Consider Image-Based Waffle Charts for Your Next Data Story

How this was made

show_code = "hidden"

Code

html`To learn more about how the output in this article was created you can choose to show the code I used. Currently the code in this article is &nbsp;<span class="dropdown-container" style="width: 5rem;">${viewof show_code}</span>.`

To learn more about how the output in this article was created you can choose to show the code I used. Currently the code in this article is .

In this article I share how to create an image based waffle chart. With some creativity I believe these types of waffle charts can be imactful, while retaining the simplicity of waffle charts. Typically waffle charts will either be made up of tiles or repeating symbols or images. However, the flavour of waffle chart I present in this article is made by cropping images to be in the desired proportion and superimposing a grid.

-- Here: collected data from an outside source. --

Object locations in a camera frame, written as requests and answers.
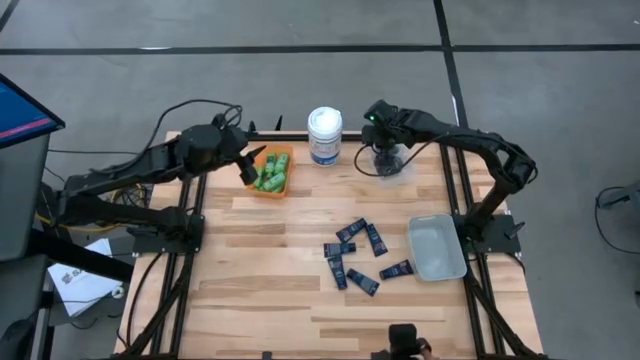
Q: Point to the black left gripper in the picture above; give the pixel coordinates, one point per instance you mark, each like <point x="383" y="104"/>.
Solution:
<point x="234" y="142"/>

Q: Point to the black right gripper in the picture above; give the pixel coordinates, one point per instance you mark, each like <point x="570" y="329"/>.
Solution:
<point x="384" y="135"/>

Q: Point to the green travel bottle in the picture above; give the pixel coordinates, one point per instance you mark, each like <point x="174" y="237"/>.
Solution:
<point x="274" y="182"/>
<point x="260" y="172"/>
<point x="282" y="163"/>
<point x="259" y="184"/>
<point x="270" y="164"/>

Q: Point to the black pad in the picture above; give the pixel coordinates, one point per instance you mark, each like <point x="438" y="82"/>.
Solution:
<point x="387" y="166"/>

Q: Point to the clear plastic bin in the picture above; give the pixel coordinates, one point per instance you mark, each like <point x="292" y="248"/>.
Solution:
<point x="400" y="180"/>

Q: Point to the dark blue cloth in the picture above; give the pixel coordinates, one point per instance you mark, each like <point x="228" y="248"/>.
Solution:
<point x="396" y="270"/>

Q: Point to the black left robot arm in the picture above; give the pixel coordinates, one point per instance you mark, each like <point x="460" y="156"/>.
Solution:
<point x="150" y="160"/>

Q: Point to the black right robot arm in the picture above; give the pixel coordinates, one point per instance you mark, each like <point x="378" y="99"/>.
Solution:
<point x="465" y="137"/>

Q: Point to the orange translucent plastic bin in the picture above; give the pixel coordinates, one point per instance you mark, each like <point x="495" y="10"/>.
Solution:
<point x="287" y="192"/>

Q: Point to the white wipes canister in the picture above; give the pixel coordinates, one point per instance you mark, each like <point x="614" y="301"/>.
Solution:
<point x="325" y="135"/>

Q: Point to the white plastic bin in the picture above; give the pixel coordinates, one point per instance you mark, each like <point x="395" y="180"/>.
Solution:
<point x="436" y="247"/>

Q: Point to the black handheld device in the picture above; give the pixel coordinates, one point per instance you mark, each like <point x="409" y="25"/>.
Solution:
<point x="402" y="340"/>

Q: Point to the black monitor stand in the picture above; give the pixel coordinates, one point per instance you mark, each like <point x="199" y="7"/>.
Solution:
<point x="80" y="255"/>

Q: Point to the person's hand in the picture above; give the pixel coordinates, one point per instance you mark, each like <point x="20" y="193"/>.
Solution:
<point x="430" y="355"/>

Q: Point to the white printed paper sheet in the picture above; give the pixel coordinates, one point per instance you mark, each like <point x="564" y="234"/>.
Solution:
<point x="80" y="280"/>

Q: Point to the grey cabinet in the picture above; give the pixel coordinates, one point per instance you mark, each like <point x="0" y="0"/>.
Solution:
<point x="20" y="200"/>

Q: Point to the monitor with blue screen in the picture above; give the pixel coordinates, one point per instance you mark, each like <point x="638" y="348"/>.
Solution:
<point x="20" y="112"/>

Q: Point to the black aluminium table frame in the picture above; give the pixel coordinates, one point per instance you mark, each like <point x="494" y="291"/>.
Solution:
<point x="300" y="135"/>

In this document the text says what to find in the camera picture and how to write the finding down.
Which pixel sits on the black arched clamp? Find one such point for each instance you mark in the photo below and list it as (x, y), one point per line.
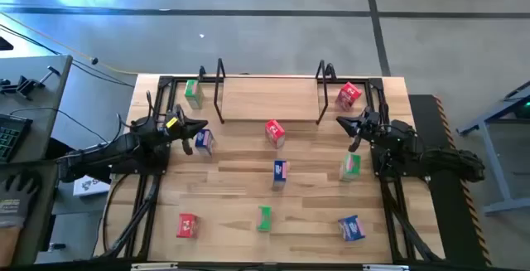
(201, 74)
(332, 71)

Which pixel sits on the dark grey low desk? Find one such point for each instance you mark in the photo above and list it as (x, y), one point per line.
(41, 229)

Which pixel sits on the silver frame bracket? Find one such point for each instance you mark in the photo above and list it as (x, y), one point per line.
(385, 268)
(153, 267)

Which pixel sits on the person's hand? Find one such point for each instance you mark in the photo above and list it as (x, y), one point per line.
(18, 200)

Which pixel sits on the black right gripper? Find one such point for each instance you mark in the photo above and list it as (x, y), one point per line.
(372, 124)

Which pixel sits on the black mat yellow hazard edge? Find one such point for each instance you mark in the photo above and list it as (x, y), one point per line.
(443, 221)

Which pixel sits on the black device green light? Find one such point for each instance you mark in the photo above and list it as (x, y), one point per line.
(525, 111)

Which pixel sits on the black aluminium table frame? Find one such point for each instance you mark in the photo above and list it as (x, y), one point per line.
(376, 83)

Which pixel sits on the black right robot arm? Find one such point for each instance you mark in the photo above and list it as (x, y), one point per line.
(435, 159)

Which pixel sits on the person's forearm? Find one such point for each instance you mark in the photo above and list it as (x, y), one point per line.
(7, 246)

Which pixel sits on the black desk clamp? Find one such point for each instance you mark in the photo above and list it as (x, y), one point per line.
(25, 86)

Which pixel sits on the blue-grey metal table frame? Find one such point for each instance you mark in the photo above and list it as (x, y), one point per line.
(509, 206)

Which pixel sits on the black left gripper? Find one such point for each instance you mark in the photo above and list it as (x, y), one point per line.
(170, 132)

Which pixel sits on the black keyboard green backlight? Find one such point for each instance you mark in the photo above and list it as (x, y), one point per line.
(12, 138)

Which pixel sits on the green Apple Jacks cereal box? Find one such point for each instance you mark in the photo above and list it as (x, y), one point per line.
(350, 166)
(264, 218)
(193, 93)

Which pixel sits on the blue Frosted Flakes cereal box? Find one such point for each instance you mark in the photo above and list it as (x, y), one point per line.
(204, 139)
(280, 171)
(351, 227)

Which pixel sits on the white printed cardboard box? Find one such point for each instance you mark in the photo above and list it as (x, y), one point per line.
(89, 187)

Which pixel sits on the red Froot Loops cereal box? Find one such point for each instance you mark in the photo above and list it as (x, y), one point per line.
(274, 132)
(187, 225)
(348, 93)

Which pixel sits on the small yellow tag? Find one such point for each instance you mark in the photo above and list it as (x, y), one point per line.
(172, 122)

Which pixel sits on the wooden shelf black metal legs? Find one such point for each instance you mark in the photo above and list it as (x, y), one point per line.
(269, 99)

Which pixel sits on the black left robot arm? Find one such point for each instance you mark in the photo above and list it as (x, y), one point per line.
(103, 153)

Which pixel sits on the black flat device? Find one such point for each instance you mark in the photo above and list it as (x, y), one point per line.
(5, 44)

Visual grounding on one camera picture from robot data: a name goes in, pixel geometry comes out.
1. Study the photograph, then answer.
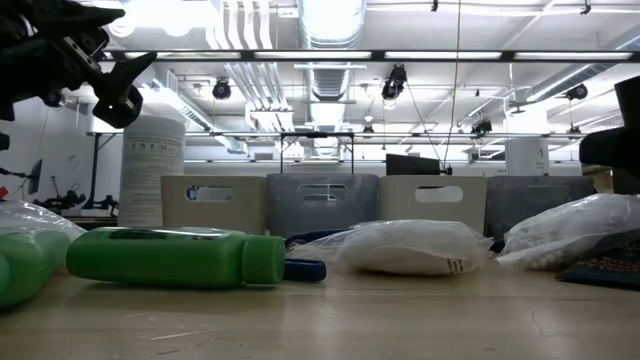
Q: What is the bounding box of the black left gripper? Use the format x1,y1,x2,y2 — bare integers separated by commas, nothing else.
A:
0,0,156,129

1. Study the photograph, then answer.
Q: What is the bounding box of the clear plastic bag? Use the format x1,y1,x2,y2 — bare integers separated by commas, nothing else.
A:
0,199,86,311

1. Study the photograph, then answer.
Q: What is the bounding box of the green plastic bottle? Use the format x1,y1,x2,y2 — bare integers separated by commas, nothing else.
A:
0,229,74,309
65,226,287,289

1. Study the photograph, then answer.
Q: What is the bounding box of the blue plastic toiletry case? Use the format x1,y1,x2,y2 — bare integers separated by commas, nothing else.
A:
282,228,351,282

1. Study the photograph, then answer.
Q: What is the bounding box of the clear bag of white cotton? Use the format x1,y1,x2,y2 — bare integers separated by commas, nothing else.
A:
289,219,495,277

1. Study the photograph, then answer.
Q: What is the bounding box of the small monitor on arm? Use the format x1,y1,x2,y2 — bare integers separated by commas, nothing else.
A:
0,158,44,196

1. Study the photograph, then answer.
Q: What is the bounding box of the white cylindrical wipes canister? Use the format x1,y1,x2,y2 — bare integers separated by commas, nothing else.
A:
118,114,187,229

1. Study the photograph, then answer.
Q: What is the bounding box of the light plastic storage bin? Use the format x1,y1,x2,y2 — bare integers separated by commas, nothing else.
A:
159,174,268,236
377,174,489,235

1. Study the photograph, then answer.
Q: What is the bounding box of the grey plastic storage bin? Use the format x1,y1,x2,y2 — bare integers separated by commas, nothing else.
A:
265,172,380,239
483,174,596,240

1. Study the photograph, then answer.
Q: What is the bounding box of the black monitor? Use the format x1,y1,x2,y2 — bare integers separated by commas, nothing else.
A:
612,167,640,196
384,153,454,177

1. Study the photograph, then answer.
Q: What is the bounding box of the white building column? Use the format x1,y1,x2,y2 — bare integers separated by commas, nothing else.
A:
504,137,551,177

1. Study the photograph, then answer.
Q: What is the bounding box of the cotton balls and swabs bag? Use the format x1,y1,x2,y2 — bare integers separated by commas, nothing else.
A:
496,193,640,271

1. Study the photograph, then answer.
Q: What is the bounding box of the dark flat packet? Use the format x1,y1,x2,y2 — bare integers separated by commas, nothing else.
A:
555,228,640,292

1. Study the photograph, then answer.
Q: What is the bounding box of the black stand post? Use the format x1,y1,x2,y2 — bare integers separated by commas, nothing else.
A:
82,132,105,211

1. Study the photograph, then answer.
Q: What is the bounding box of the black background rig frame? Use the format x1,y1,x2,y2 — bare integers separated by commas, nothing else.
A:
278,131,356,175

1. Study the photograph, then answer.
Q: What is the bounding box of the silver ventilation duct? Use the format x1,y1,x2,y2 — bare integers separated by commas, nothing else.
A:
297,0,369,156

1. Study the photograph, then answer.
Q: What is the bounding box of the black aluminium rig frame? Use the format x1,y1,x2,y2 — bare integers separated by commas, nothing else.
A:
74,48,640,231

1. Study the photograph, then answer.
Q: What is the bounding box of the black hanging cable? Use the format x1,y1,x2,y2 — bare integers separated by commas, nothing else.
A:
442,0,464,171

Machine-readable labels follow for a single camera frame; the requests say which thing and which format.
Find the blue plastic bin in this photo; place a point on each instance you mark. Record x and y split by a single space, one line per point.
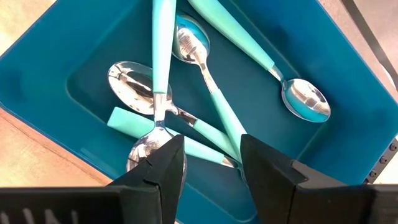
77 46

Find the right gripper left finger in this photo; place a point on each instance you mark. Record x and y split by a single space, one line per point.
93 205

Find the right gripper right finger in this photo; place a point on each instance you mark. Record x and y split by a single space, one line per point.
311 202

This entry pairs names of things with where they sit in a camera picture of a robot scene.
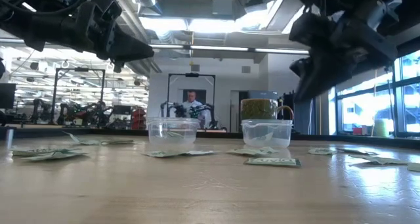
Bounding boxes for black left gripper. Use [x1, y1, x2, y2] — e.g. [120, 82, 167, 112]
[60, 0, 154, 62]

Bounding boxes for banknotes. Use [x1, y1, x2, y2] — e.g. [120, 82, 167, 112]
[22, 150, 90, 162]

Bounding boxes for yellow-green container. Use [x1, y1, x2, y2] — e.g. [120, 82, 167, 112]
[373, 118, 390, 139]

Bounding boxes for black monitor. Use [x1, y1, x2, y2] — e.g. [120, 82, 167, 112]
[0, 83, 17, 110]

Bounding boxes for red tool cart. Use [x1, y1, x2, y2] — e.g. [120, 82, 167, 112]
[130, 107, 148, 131]

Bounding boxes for long ceiling light strip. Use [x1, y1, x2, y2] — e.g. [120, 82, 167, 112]
[0, 36, 310, 55]

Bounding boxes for large window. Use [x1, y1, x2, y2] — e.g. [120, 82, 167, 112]
[327, 49, 420, 138]

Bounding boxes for black gantry frame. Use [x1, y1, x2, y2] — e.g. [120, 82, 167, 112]
[50, 66, 106, 125]
[165, 72, 217, 130]

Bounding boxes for clear plastic container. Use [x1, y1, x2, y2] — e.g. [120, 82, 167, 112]
[241, 119, 294, 148]
[146, 117, 201, 145]

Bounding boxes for black cabinet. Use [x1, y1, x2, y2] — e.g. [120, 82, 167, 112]
[281, 91, 316, 135]

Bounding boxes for silver ventilation duct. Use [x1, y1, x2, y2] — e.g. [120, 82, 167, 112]
[121, 0, 163, 76]

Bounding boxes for silver metal post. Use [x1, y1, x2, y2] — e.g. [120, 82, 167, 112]
[5, 127, 15, 151]

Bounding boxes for grey ceiling box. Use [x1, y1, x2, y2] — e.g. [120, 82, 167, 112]
[211, 0, 236, 16]

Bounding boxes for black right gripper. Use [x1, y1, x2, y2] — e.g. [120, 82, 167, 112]
[289, 7, 399, 102]

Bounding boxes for grey-blue box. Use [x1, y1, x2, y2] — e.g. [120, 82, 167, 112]
[247, 90, 279, 101]

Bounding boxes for person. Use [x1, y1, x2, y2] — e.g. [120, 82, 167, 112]
[181, 90, 213, 129]

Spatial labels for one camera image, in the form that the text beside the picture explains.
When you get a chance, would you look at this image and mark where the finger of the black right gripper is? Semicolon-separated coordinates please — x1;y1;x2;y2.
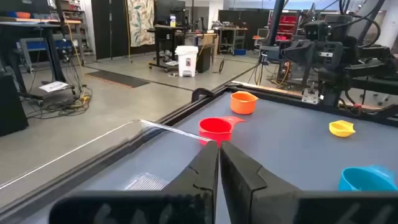
303;40;317;65
280;40;303;63

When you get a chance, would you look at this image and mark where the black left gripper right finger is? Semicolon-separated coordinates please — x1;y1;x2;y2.
220;141;398;224

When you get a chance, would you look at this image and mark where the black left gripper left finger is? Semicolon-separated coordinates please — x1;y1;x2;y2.
49;140;220;224

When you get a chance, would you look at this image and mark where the orange measuring cup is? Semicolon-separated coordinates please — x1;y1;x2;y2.
229;90;259;115

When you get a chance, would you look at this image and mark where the red measuring cup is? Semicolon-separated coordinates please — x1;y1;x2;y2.
198;116;246;147

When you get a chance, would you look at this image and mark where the yellow measuring cup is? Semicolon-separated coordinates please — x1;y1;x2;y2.
328;119;356;138

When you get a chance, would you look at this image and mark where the turquoise measuring cup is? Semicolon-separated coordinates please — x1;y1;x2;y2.
338;164;398;192

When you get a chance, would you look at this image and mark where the clear plastic basket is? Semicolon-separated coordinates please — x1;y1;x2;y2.
0;119;214;192

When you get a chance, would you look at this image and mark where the red tool cabinet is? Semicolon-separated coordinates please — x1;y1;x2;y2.
269;11;301;43

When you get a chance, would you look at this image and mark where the black vertical pole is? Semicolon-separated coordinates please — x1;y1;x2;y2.
267;0;285;46

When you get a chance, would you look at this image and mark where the grey metal mounting plate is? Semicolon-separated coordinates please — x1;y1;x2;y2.
301;88;320;105

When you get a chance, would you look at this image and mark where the grey workbench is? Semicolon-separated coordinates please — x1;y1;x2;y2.
217;26;249;55

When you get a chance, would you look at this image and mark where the black waste bin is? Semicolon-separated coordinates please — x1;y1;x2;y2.
196;46;212;74

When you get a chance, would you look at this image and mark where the black table clamp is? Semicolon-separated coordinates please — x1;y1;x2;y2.
190;87;216;103

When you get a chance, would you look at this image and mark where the white trash bin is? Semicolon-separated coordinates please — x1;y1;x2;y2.
174;45;199;78

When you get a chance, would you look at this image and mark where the black rolling desk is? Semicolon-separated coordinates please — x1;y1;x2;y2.
146;24;187;73

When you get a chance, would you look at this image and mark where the black computer monitor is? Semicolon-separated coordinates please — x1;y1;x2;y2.
155;0;187;26

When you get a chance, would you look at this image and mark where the black floor mat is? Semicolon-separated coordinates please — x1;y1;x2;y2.
86;70;150;89

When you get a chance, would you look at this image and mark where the floral patterned cloth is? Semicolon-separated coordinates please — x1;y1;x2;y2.
126;0;155;47

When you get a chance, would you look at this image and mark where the white paper sheet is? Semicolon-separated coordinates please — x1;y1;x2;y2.
39;80;69;93

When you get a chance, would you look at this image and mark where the tall black cabinet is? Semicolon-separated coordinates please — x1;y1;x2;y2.
91;0;131;61

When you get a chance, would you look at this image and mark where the large black box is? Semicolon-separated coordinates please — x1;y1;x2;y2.
0;70;29;137

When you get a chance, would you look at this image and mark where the black desk wooden top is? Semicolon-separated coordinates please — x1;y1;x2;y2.
0;17;82;100

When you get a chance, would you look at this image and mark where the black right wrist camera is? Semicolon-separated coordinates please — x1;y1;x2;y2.
303;20;327;41

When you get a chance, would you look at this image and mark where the floor cable heap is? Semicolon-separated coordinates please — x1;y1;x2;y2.
23;86;93;121

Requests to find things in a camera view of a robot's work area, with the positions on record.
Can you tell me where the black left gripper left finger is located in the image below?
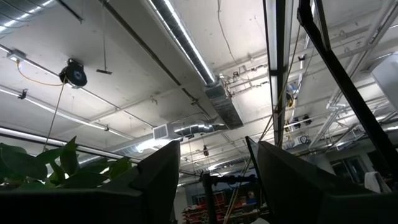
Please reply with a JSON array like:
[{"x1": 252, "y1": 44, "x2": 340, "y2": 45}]
[{"x1": 103, "y1": 139, "x2": 182, "y2": 224}]

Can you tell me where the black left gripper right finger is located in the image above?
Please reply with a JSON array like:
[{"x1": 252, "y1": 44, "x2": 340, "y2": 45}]
[{"x1": 257, "y1": 141, "x2": 371, "y2": 224}]

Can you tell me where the person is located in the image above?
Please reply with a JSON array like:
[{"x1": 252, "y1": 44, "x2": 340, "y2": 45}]
[{"x1": 246, "y1": 190, "x2": 258, "y2": 205}]

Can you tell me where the red storage shelf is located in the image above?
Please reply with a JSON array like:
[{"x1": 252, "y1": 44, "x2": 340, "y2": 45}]
[{"x1": 182, "y1": 191, "x2": 239, "y2": 224}]

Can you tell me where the white ceiling air vent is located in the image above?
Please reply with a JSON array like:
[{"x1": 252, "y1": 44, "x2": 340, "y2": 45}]
[{"x1": 152, "y1": 123, "x2": 171, "y2": 141}]

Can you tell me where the white hanging cloth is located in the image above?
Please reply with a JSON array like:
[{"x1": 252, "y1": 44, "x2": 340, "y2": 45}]
[{"x1": 363, "y1": 170, "x2": 393, "y2": 194}]

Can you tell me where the green leafy potted plant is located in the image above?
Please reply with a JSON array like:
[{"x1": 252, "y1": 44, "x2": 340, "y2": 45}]
[{"x1": 0, "y1": 136, "x2": 133, "y2": 191}]

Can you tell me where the round silver ceiling duct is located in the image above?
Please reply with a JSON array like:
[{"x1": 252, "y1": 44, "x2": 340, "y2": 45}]
[{"x1": 169, "y1": 120, "x2": 229, "y2": 138}]

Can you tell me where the thin hanging ceiling cable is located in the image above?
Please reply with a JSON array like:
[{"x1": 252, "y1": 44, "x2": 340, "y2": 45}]
[{"x1": 222, "y1": 23, "x2": 303, "y2": 224}]

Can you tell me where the black diagonal frame strut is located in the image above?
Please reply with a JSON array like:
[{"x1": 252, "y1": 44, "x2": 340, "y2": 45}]
[{"x1": 296, "y1": 0, "x2": 398, "y2": 178}]

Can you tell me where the black overhead frame light bar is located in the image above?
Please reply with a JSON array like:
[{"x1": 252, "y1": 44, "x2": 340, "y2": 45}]
[{"x1": 262, "y1": 0, "x2": 295, "y2": 147}]

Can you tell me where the rectangular ceiling duct with light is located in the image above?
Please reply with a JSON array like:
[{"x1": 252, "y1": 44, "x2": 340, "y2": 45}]
[{"x1": 146, "y1": 0, "x2": 245, "y2": 130}]

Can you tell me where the black ceiling cable reel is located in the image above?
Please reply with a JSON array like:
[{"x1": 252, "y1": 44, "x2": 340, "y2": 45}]
[{"x1": 58, "y1": 58, "x2": 88, "y2": 88}]

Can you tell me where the corrugated silver duct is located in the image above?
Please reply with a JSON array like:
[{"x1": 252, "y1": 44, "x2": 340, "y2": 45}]
[{"x1": 0, "y1": 0, "x2": 58, "y2": 35}]

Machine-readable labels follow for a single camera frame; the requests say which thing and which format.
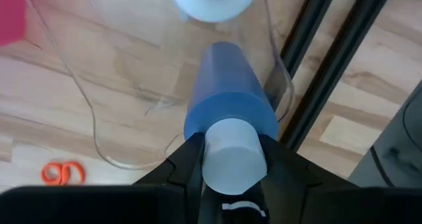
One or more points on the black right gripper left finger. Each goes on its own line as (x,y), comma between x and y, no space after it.
(184,171)

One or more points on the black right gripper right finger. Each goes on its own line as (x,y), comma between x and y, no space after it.
(290,171)

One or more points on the dark blue paint bottle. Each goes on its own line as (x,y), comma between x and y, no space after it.
(227,85)

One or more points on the white paint bottle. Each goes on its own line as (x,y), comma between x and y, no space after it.
(214,3)

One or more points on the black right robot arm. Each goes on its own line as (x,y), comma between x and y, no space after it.
(395,145)

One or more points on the clear plastic container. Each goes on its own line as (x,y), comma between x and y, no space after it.
(132,69)

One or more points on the pink-red translucent plastic tray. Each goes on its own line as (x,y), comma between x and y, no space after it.
(10,13)

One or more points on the black aluminium rig frame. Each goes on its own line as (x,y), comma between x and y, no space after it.
(342,52)

To demonstrate my approach I use data about electricity production in Australia. The proportion of Australian electricity generated by each energy source is tabulated in Table 1.

Code

library(tidyverse)
library(patchwork)
library(magick)
d <- read_csv('data.csv', show_col_types = FALSE)
waffle_df <- d |>
  drop_na() |>
  filter(!str_detect(Fuel,'Total')) |>
  mutate(category = case_when(
    Fuel == "Black coal" ~ 'black-coal',
    Fuel == "Brown coal" ~ "brown-coal",
    Fuel == "Natural gas" ~ "natural-gas",
    Fuel %in% c("Large-scale solar PV", "Small-scale solar PV") ~ "solar",
    Fuel == "Hydro" ~ "hydro",
    Fuel == "Wind" ~ 'wind',
    TRUE ~ "other"
  )) |>
  group_by(category) |>
  summarise(tot = sum(Quantity)) |>
  mutate(prop = tot/sum(tot) * 100) |>
  arrange(desc(prop)) |>
  mutate(cumulative = cumsum(prop)) |>
  mutate(start = cumulative - prop) |>
  rowid_to_column() |>
  mutate(category_upper = str_to_title(str_replace(category, '-', ' ')),
         category_label = paste0(category_upper, ' (', scales::label_percent(.1)(prop/100),')'))

Code

waffle_df |>
  select(category_upper, tot, prop) |>
  mutate(prop = scales::label_percent(.1)(prop/100),
         tot = scales::label_number(1)(tot)) |>
  knitr::kable(col.names = c('Category', 'Energy (GWh)', 'Proportion'),
               align = 'lrr')

Table 1: Breakdown of electricity production in Australia, from DCCEEW (2024) Australian Energy Statistics, Table O.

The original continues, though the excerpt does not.